Spend enough time online this time of year and you’ll come across dressing recipes—or "stuffing," if you squish it into the bird (not recommended)—in countless variations. For starters, there’s the choice of bread, from classic fluffy white sandwich bread to cornbread, ciabatta, milk bread, whole wheat levain, crunchy crackers, even bagels. They are flavored with everything, including (but not limited to) cans of soup, French onion dip mix, mushrooms, sausage, bacon, crab, oysters, fruit and wild rice.

Sure, you can go wild with ingredients and make a dressing to steal the show, but why? Form should follow function and dressing’s role is that of neutrality. I’d argue that it’s a vehicle rather than a dish unto itself, the center of the Venn diagram that is the Thanksgiving plate, linking the roast turkey to the green beans, sweet potato gratin and gravy.

To that end, I say keep it simple. Sotto voce. That’s why I love the Milk Street Easy-Bake Herbed Dressing. It captures the classic flavors of dressing—butter, sage and thyme, aromatics—with enough shortcuts to earn its name.

Instead of hand chopping the shallots and herbs, it gets blitzed in the food processor with softened butter to make a turbo-charged flavor base to coat the bread. The bread—hearty white sandwich bread—then is toasted to amplify its wheaty flavor before being moistened with cream and broth to cook through. The only knifework worth mentioning is slicing bread and dicing celery. There’s even make-ahead potential to take the pressure off and allow you to focus on the important stuff.

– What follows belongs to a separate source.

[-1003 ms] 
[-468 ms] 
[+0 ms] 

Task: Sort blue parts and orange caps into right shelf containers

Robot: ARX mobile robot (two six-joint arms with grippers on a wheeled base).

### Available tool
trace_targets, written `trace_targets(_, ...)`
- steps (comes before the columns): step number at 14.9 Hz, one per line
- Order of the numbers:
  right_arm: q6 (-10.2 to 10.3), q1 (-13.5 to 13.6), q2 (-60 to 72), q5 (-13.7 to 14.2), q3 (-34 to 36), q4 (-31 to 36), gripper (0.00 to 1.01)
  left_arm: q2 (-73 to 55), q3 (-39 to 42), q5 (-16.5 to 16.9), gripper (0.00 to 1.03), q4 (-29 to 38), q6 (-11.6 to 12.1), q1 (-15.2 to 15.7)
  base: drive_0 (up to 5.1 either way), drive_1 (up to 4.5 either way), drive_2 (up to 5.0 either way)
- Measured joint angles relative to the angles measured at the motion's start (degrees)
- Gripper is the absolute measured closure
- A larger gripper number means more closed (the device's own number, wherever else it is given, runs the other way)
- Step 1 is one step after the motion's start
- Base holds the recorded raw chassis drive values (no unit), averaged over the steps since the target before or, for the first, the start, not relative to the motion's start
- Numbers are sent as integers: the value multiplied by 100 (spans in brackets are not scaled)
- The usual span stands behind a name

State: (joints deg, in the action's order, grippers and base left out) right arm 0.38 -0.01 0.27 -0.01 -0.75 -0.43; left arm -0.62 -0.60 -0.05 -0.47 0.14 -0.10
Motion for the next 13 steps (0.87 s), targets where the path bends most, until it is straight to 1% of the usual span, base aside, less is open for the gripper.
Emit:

If you have leftover dressing, you’re in luck. If you’re not the sort to layer it into a towering Dagwood sandwich with turkey, cranberry sauce and gravy, it can be smashed into a waffle iron to crisp up. (Haven’t tried it yet, though count me in. It’s the best way to reheat French fries, so why not dressing?) A “dressing waffle,” with a drizzle of maple syrup and some sage-flavored breakfast sausage sounds awfully good to me for the morning after. [Editor’s note: I have tried a dressing waffle and can confirm it is good.-CL]

I’ll endorse a different approach: Spanish migas. Literally translated as “crumbs,” migas is stale bread moistened with water and fried up with aromatics, meats, just about anything. The soaked interior of the bread turns custardy while the exterior crisps and browns. It’s an addictive combo and the perfect endgame for leftover dressing.

In a cast-iron skillet, sauté chopped onion or shallots in olive oil, then crumble the leftover dressing and scatter in a heated, oiled skillet. Cook until crisped and browned and top with a couple fried eggs and bacon for breakfast, or add shredded turkey and leftover veggies, even a dollop of gravy, to clear out the fridge.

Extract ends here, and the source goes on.